• _Exercise description_:
From the listing below, pick out each line with the word "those".

• _Given information_:
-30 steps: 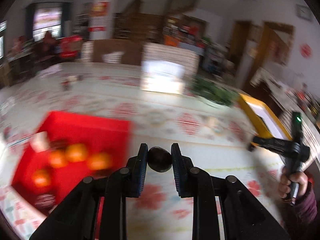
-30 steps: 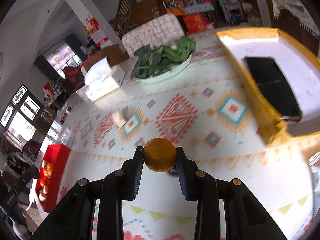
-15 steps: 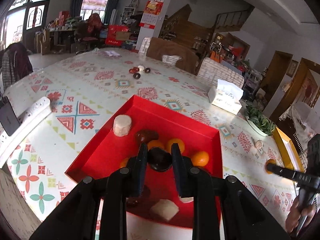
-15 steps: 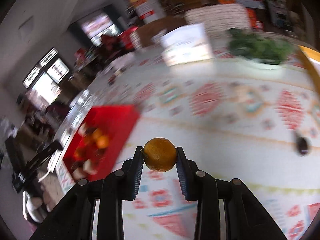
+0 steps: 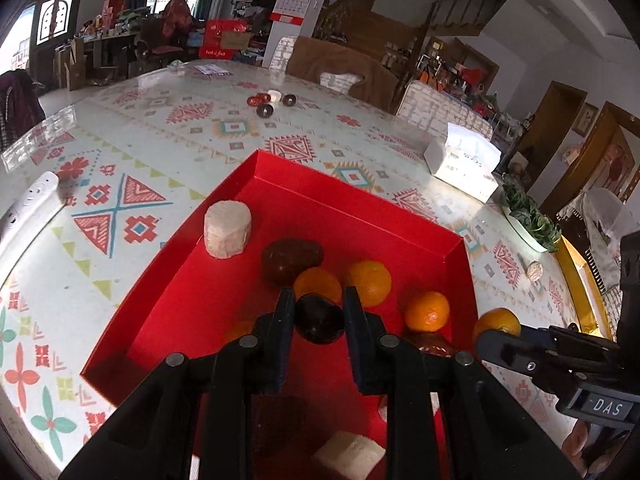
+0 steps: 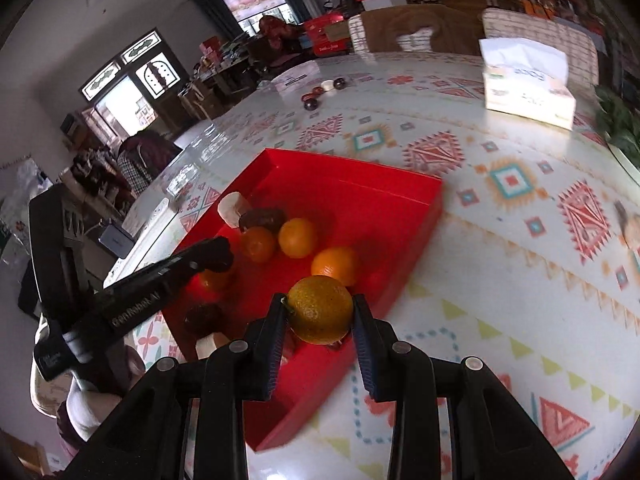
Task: Organize fruits
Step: 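Carry the orange and date over the red tray, then open the left tool to drop the date while the right tool drops the orange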
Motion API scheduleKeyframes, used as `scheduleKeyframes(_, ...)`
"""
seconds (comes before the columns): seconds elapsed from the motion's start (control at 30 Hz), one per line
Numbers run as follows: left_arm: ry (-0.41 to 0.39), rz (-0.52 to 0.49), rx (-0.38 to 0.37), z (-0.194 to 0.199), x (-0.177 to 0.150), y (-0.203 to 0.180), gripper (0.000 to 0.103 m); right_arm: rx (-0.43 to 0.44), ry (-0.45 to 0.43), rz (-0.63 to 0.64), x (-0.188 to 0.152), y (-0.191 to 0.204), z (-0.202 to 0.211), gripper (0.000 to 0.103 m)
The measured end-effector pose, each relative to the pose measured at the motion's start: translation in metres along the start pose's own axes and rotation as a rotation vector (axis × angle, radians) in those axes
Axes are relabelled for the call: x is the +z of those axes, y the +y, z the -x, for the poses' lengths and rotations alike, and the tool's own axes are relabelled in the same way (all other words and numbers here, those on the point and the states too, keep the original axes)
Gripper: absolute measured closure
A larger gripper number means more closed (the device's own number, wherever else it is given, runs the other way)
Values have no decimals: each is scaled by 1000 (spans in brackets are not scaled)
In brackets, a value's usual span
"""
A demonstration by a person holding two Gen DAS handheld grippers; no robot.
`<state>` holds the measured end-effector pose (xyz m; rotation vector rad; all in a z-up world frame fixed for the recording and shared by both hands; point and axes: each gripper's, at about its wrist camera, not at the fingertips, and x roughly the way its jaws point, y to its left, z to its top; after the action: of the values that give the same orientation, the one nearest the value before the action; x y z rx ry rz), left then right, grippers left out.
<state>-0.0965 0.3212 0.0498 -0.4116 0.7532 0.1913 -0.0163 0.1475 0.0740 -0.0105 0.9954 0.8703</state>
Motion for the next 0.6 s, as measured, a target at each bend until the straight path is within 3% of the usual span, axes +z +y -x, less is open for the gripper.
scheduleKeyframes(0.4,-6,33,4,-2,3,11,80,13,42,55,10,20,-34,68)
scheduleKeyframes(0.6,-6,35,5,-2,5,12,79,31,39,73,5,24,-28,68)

• _Written answer_:
The measured end-effector pose, each relative to the pose measured at the motion's start: translation in metres along the start pose's own axes and rotation as a rotation vector (axis × angle, radians) in those axes
Axes are relabelled for the call: x is the +z of those axes, y the +y, z the -x, for the poses' lengths and rotations alike, and the tool's own axes are relabelled in the same way (all other words and numbers here, those on the point and the states too, keep the original axes)

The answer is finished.